What does the data read, word for word, from the line containing "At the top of" through its final line? Give those lines only.

---------- DATASET SECTION ----------

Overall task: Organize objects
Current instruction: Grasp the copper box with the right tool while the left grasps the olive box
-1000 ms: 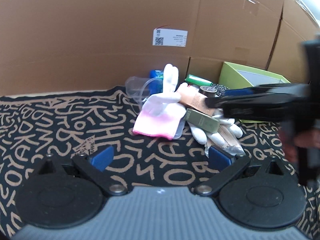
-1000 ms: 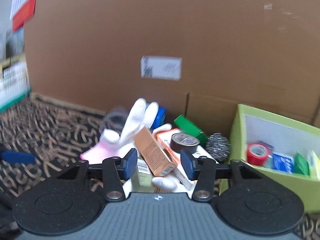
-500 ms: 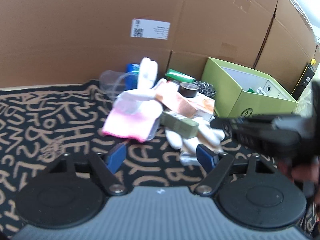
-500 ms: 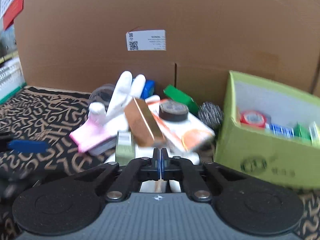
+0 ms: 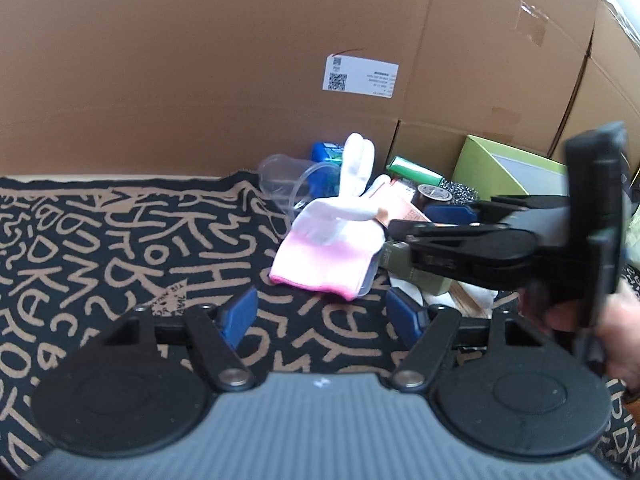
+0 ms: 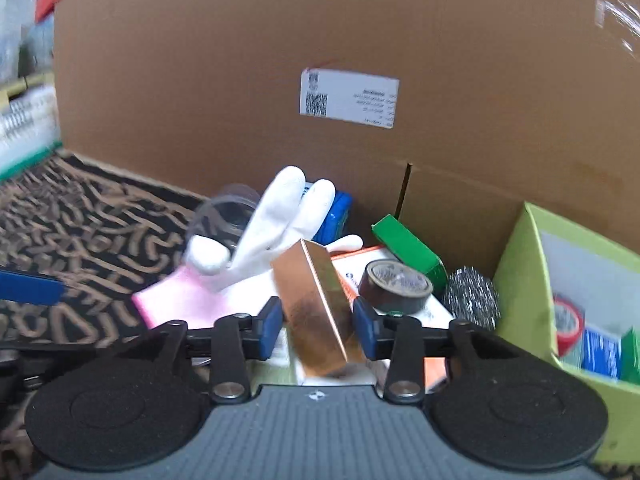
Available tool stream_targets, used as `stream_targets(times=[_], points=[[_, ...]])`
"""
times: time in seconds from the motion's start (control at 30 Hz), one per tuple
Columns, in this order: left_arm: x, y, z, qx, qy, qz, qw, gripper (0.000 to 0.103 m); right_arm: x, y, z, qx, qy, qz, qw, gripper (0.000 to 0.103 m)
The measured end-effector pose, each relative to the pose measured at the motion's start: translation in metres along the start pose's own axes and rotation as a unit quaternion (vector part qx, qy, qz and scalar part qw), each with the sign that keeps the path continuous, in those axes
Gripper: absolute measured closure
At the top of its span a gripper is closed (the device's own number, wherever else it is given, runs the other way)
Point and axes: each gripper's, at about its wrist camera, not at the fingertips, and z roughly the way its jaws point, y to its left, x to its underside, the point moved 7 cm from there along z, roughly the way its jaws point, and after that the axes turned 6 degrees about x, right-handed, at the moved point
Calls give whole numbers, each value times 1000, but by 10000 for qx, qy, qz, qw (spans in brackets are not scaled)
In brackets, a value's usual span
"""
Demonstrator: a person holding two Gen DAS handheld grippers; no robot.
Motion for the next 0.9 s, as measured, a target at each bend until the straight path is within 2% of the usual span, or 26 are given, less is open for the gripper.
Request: stream_targets(times=[0.07, 0.2, 0.33, 0.47, 0.6, 0.67, 0.7, 0.73, 0.83, 0.9], points=[[-1, -2, 5, 64, 53, -18, 10000, 33, -1, 2, 8, 85, -1, -40, 10000, 57], [0, -13, 12, 243, 109, 53, 9996, 35, -1, -5, -8, 65, -10, 99, 9999, 76], [-4, -31, 21, 379, 139, 153, 9991, 35, 16, -38, -53, -21, -157, 1027, 9946, 76], [-13, -50, 49, 474, 287, 107, 9984, 35, 52, -58, -98, -418, -29, 2027, 9784, 76], [-17, -57, 82, 200, 469, 105, 9986, 36, 89, -58, -128, -607, 192, 2535, 9652, 76], [-20, -60, 89, 26, 440, 305, 9986, 50, 106, -58, -137, -563, 317, 2705, 9606, 76], [-21, -61, 89, 55, 483, 391, 9981, 66, 112, -59, -140, -594, 312, 2811, 9573, 76], [-20, -62, 88, 190, 571, 375, 9975, 72, 117, -62, -143, -680, 314, 2932, 9531, 76], [-11, -62, 74, 392, 710, 510, 9954, 74, 125, -67, -152, -864, 337, 3175, 9437, 76], [-1, -60, 58, 512, 790, 624, 9936, 74, 131, -70, -156, -1094, 425, 3395, 9332, 76]])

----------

#### TASK RESPONSE
At the top of its span a gripper is closed (the device's own number, wherever else it is given, runs the other way)
Point and axes: each gripper's, at about its wrist camera, not at the fingertips, and z roughly the way its jaws point, y to its left, x to its underside, the point moved 7 cm from there along z, roughly the way its jaws point, and after that the axes turned 6 degrees about x, right-handed, at the moved point
Calls give whole numbers, each value times 1000, but by 10000 for qx, qy, qz, qw (spans in brackets are not scaled)
In brackets, a value's usual span
"""
Demonstrator: a person holding two Gen DAS handheld grippers; no robot.
Motion for the next 0.9 s, as measured, a target at each bend until the straight path is within 2% of the usual span, or 26 are given, less is open for the gripper.
Request: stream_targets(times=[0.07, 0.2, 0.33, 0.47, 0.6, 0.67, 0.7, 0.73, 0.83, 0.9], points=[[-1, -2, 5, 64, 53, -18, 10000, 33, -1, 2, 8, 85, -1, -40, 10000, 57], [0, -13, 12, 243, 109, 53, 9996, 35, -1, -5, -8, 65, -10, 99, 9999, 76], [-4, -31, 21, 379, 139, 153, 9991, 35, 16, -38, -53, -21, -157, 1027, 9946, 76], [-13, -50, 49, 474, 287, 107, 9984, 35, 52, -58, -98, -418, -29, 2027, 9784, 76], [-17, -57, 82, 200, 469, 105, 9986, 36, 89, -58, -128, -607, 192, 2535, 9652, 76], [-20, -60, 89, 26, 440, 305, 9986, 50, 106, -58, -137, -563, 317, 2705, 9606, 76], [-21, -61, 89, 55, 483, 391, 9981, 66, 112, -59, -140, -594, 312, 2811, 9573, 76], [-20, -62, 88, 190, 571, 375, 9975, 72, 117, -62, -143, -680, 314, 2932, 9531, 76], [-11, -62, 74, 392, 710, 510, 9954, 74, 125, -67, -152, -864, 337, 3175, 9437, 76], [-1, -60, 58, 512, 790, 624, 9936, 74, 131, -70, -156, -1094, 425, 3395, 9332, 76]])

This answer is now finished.